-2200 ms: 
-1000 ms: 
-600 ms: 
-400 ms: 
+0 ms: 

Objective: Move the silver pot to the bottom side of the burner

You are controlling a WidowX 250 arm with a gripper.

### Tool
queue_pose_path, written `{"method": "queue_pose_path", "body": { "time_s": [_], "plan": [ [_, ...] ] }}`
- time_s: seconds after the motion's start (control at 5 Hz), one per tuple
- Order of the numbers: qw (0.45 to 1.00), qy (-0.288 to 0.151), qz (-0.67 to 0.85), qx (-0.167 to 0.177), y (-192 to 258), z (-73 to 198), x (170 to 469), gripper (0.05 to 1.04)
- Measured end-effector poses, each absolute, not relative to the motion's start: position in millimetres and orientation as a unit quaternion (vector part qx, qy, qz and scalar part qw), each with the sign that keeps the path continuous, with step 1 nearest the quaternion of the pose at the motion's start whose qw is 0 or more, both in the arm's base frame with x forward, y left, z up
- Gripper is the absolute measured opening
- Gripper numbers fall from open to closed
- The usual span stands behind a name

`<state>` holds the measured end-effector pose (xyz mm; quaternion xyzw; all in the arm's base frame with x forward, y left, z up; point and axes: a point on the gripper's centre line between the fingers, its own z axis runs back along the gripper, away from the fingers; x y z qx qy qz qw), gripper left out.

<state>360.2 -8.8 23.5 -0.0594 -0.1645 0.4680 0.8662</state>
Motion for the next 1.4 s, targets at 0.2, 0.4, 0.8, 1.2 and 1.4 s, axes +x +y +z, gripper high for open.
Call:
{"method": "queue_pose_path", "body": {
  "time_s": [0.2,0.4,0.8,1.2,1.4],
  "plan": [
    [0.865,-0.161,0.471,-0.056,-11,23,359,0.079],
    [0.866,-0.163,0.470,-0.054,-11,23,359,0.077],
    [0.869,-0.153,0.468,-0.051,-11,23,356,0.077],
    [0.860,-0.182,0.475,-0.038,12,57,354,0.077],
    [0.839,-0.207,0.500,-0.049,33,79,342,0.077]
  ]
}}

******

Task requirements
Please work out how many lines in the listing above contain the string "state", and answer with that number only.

Output for this exercise
2